Reputation: 1262
I am trying to train my NER-model with a training set as shown below.
British B-company
Broadcasting I-company
Corporation I-company
British nationality
public B-orgTpye
service I-orgType
broadcaster I-orgTpye
headquartered HQ
London city
Newyork city
American B-company
Airlines I-company
Jaguar auto
Mercedes auto
McLaren auto
When I run my CRF classifier. It does not recognize B and I's.

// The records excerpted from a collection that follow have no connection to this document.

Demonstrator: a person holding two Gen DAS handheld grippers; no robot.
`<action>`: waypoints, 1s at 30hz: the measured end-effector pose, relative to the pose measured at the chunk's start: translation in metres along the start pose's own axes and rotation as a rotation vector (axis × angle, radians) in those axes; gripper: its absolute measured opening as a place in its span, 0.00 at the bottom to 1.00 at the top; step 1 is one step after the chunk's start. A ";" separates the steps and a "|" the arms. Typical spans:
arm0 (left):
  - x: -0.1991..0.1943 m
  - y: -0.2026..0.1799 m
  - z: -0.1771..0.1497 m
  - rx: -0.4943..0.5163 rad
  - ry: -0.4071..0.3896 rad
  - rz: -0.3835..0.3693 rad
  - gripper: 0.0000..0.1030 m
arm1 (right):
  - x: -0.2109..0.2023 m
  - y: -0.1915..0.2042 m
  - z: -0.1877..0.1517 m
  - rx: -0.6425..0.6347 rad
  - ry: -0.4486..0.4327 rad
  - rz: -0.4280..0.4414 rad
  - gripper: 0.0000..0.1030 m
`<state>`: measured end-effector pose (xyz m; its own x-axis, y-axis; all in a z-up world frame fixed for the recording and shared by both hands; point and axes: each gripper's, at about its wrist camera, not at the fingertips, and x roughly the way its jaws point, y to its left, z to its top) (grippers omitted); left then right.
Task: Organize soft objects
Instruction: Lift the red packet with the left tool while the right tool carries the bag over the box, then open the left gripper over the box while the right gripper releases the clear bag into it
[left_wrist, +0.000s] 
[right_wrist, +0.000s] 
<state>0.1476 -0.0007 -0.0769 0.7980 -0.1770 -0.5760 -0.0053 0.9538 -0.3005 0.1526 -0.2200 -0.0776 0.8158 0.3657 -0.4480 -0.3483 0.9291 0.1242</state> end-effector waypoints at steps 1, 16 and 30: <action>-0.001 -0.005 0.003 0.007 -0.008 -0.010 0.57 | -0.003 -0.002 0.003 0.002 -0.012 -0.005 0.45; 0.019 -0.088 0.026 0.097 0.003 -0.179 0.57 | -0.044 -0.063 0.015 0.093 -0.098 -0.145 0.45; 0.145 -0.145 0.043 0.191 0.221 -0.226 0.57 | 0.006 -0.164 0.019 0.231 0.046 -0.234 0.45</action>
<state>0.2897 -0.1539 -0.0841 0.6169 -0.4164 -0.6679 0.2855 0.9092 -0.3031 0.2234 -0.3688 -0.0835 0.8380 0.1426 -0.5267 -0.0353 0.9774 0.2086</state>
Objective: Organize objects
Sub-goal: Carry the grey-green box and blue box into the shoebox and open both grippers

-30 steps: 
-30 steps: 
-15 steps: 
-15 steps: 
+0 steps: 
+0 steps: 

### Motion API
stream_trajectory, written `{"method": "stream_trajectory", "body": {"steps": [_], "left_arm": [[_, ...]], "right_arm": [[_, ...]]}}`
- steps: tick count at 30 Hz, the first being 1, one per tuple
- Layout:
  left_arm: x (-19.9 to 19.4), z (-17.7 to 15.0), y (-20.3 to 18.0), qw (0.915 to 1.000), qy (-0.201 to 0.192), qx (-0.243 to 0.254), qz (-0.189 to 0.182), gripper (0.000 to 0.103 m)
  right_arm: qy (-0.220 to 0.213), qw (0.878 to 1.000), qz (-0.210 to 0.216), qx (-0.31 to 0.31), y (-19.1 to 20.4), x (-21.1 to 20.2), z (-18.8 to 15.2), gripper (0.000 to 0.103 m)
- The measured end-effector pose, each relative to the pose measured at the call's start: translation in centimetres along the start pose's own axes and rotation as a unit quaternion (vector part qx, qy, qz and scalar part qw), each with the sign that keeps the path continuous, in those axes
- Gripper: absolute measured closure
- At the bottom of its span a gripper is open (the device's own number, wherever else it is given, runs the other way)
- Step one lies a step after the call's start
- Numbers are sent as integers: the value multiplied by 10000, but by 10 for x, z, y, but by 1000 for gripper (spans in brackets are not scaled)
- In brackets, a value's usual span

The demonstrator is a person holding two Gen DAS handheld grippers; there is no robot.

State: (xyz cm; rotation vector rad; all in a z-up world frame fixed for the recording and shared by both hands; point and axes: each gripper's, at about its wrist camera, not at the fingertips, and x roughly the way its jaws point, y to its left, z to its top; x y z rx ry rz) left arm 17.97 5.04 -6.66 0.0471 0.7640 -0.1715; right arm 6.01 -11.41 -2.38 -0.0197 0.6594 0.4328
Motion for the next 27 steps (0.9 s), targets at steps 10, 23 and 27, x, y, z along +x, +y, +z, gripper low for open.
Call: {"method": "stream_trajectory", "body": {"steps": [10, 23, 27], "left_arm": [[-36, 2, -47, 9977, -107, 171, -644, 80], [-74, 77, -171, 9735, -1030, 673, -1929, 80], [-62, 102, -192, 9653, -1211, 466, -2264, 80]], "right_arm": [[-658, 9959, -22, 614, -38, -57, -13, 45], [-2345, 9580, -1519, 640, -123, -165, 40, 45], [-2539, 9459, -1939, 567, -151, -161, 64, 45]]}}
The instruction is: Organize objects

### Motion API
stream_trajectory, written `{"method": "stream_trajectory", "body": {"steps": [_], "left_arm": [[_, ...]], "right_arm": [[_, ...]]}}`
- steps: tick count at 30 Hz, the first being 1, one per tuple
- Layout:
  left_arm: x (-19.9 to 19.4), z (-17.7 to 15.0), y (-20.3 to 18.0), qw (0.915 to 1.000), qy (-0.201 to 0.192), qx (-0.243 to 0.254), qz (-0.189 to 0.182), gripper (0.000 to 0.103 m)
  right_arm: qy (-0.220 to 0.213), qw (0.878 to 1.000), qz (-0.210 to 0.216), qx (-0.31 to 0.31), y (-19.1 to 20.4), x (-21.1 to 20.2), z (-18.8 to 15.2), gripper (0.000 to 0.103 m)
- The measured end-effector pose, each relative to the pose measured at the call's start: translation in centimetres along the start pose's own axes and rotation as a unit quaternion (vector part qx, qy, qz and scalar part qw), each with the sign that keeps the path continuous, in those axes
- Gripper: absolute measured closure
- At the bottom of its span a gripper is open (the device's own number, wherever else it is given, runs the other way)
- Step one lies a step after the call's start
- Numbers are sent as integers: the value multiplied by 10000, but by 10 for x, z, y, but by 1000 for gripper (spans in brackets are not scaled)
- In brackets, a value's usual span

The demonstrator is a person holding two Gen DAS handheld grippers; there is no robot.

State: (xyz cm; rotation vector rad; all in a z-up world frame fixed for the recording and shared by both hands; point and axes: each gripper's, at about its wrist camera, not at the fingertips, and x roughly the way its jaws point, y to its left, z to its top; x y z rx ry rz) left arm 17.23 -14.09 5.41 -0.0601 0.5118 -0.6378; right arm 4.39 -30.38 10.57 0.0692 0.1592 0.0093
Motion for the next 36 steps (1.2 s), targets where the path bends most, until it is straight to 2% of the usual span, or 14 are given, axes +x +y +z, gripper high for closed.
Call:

It considers them as seperate token labels.
Below is my code for the classifier.
String[] String2StringArray = "The British Broadcasting Corporation is a British public service broadcaster headquartered at Broadcasting House in London";
Properties props = new Properties();
String basedir = ModelLocation");
props.setProperty("ner.model", customModelFile"));
props.setProperty("ner.model", basedir);
props.setProperty("ner.combinationMode", "HIGH_RECALL");
props.setProperty("ner.useSUTime", "true");
Property("sutime.includeRange", "true");
props.setProperty("ner.applyNumericClassifiers", "true");
StringBuilder classifierOutputAsString = new StringBuilder();
/*Combining different classifier models*/
//NERClassifierCombiner classifierCombiner = new NERClassifierCombiner(props);
NERClassifierCombiner classifierCombiner = new NERClassifierCombiner(true,true,GenericNERModel_A,customModelFile));
for (String str : String2StringArray) {
String classifiedToken = classifierCombiner.classifyWithInlineXML(str);
classifierOutputAsString.append(classifiedToken);
}
System.out.println(classifierOutputAsString.toString());
The output is as shown below :
The <ORGANIZATION>British Broadcasting Corporation</ORGANIZATION> is a <nationality>British</nationality> <B-orgTpye>public</B-orgTpye> <I-orgType>service</I-orgType> <I-orgTpye>broadcaster</I-orgTpye> <HQ>headquartered</HQ> <city>at</city> <ORGANIZATION>Broadcasting House</ORGANIZATION> in <LOCATION>London</LOCATION>
Upvotes: 2
Views: 616
Reputation: 1262
Based on a previous answer on SO by Christopher Manning. I added these lines to the prop file
props.setProperty("entitySubclassification", "IOB1");
props.setProperty("retainEntitySubclassification", "true");
props.setProperty("mergeTags", "true");
Now, its uses the IOB type of encoding.
Upvotes: 2